# swordtail questions



## swordtail44 (Mar 7, 2008)

hey there i have recently started up a community tank with 
1 pleco 
2 silvertip tetra
3 guppies
2 marble angels
and 2 sword tails

my female sword tails has slight blackish tinges to some of its some of its scales and is always up the back or in the cave,why might she do this

can someone please help


----------



## swordtail44 (Mar 7, 2008)

i just noticed that just the blackness is arround her belly area shes not that big maybe 2.5cm,could she be pregnant or have a disease,


----------



## TheOldSalt (Jan 28, 2005)

She could, but it's just as likely that it's a new tank and she's being affected by new tank syndrome.


----------



## emc7 (Jul 23, 2005)

Pregnant livebearers get a dark area at the rear of the belly kind of triangle shaped, while the fat part of the belly is lighter. Is she gasping? Are the scales sticking out? 

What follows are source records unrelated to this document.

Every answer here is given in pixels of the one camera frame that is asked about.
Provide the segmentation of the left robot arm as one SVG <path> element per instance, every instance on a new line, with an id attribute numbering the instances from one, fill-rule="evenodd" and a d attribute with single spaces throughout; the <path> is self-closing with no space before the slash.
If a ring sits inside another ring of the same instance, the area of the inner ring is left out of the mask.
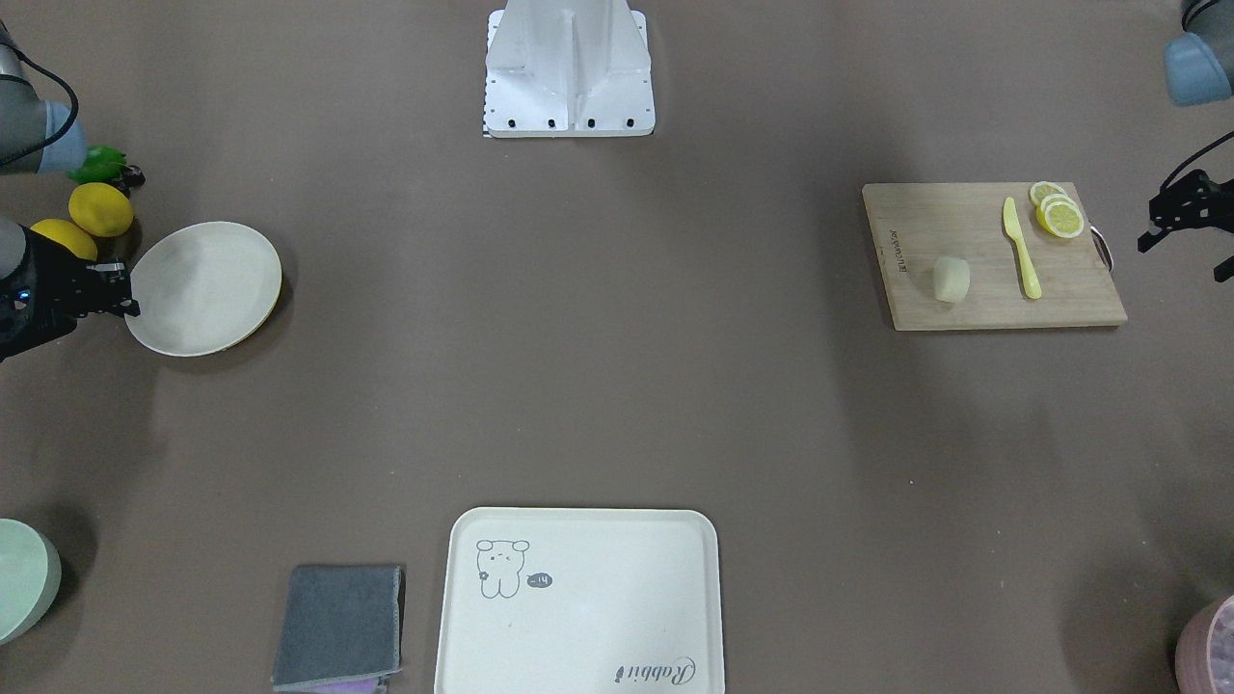
<path id="1" fill-rule="evenodd" d="M 1181 35 L 1162 51 L 1169 100 L 1178 107 L 1230 100 L 1233 2 L 1181 1 Z"/>

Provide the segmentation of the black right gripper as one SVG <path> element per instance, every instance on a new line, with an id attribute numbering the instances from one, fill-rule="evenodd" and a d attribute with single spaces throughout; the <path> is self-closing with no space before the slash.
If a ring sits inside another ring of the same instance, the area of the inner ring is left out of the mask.
<path id="1" fill-rule="evenodd" d="M 72 333 L 93 312 L 118 317 L 141 315 L 127 295 L 104 296 L 93 304 L 97 280 L 105 286 L 130 286 L 123 261 L 95 264 L 62 243 L 33 231 L 1 233 L 1 361 Z"/>

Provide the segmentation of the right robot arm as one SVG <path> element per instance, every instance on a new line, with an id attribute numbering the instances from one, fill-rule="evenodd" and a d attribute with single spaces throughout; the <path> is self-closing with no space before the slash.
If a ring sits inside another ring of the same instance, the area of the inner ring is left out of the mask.
<path id="1" fill-rule="evenodd" d="M 75 183 L 101 183 L 128 198 L 146 184 L 126 154 L 88 144 L 80 102 L 70 84 L 2 32 L 2 174 L 65 173 Z M 72 333 L 90 312 L 139 315 L 130 265 L 85 259 L 31 226 L 2 219 L 1 356 L 9 359 Z"/>

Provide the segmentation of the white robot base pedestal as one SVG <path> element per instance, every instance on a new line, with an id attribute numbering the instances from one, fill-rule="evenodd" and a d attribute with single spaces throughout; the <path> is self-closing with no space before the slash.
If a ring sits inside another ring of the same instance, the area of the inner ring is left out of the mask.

Because your tank is new, the most likely issue is water quality. Change 30%-50% of the water and test the ammonia and nitrite levels.


----------



## swordtail44 (Mar 7, 2008)

i just spent about 15minutes watching her and she does not seem to be gasping,and there are no scales sticking out,i will do a water change today and see what happens,i noticed the slight blackness to her belly when i got her but thawt she was to little to be pregnant,


----------